About this task -> From the listing below, copy only the lines from the line that contains "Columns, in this" to the line that contains "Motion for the", counting those two lines as part of the copy.

▬▬▬

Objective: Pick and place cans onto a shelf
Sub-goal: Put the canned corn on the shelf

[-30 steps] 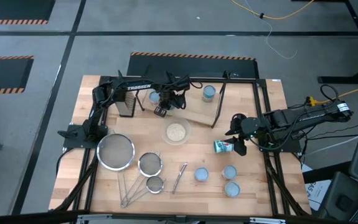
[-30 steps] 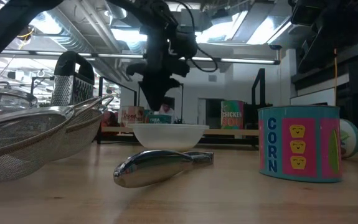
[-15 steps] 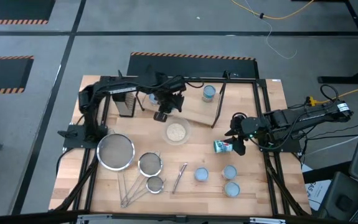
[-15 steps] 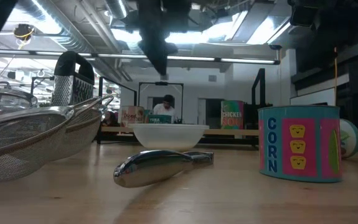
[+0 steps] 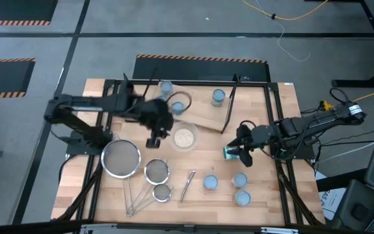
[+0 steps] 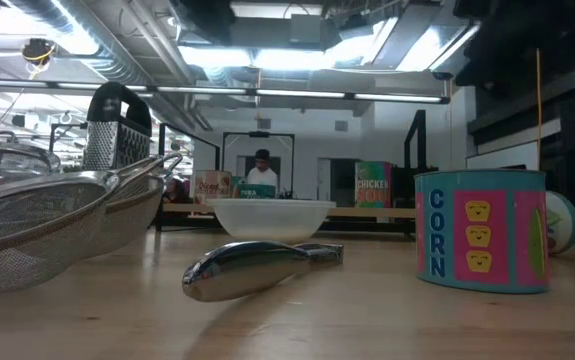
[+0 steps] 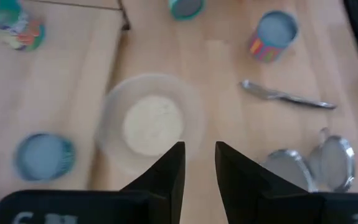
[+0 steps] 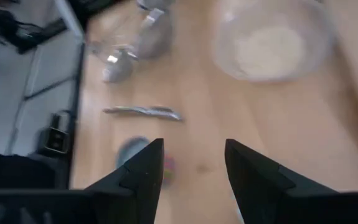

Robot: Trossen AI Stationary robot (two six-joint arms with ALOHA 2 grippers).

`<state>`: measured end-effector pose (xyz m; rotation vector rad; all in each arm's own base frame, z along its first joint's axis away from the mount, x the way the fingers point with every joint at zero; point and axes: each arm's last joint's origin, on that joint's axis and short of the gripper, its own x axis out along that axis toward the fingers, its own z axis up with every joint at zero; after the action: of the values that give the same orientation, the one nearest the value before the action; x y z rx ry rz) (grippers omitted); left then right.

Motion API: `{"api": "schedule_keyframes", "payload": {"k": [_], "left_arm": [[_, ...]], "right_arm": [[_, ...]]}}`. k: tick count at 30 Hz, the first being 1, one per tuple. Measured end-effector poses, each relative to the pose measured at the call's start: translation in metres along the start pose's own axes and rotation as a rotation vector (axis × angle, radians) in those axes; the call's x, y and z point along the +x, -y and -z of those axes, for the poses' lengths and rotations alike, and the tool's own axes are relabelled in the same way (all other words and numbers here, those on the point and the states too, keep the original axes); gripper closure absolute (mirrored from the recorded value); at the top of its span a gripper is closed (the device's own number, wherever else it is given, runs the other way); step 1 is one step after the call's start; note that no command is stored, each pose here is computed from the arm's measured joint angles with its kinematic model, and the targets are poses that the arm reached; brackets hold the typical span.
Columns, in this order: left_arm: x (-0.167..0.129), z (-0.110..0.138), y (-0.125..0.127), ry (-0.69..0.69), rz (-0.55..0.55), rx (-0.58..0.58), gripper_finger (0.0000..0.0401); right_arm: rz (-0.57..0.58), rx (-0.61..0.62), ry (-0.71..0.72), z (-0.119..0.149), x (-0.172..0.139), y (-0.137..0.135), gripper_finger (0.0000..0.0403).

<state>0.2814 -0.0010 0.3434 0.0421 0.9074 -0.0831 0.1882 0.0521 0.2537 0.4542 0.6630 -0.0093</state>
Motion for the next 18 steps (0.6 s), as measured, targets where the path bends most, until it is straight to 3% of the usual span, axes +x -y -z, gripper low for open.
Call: {"api": "schedule_keyframes", "payload": {"k": [5,10,18], "left_arm": [[0.019,0.031,0.031,0.12,0.005,-0.048,0.0319],[0.04,0.051,0.053,0.163,0.039,-0.025,0.0319],[0.056,0.059,0.07,0.26,0.065,0.011,0.0319]], "right_arm": [[-0.09,-0.003,0.026,0.002,0.021,-0.02,0.0228],[-0.138,0.042,0.003,0.011,0.046,-0.037,0.0228],[-0.125,0.06,-0.054,0.033,0.081,-0.057,0.0228]]}}
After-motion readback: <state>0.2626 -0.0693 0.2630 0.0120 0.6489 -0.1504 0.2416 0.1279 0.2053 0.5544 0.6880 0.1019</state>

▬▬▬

Task result ->
Columns, in this order: left_arm: x (-0.167..0.129), z (-0.110..0.138), y (-0.125..0.127), ry (-0.69..0.69), rz (-0.55..0.55), rx (-0.58..0.58), gripper_finger (0.0000..0.0401); right_arm: rz (-0.57..0.58), rx (-0.61..0.62), ry (-0.71..0.72), z (-0.119..0.149), x (-0.172..0.139), y (-0.137..0.135), gripper_finger (0.0000..0.0403).

<state>0.2814 -0.0010 0.3434 0.0421 0.9074 -0.0831 0.1882 0.0521 0.2537 0.4542 0.6630 -0.0093</state>
Motion for the next 18 steps (0.6 s), as measured, targets where the path bends most, until it is straight to 3% of the usual span, axes +x -y -z, gripper low for open.

This response is now finished.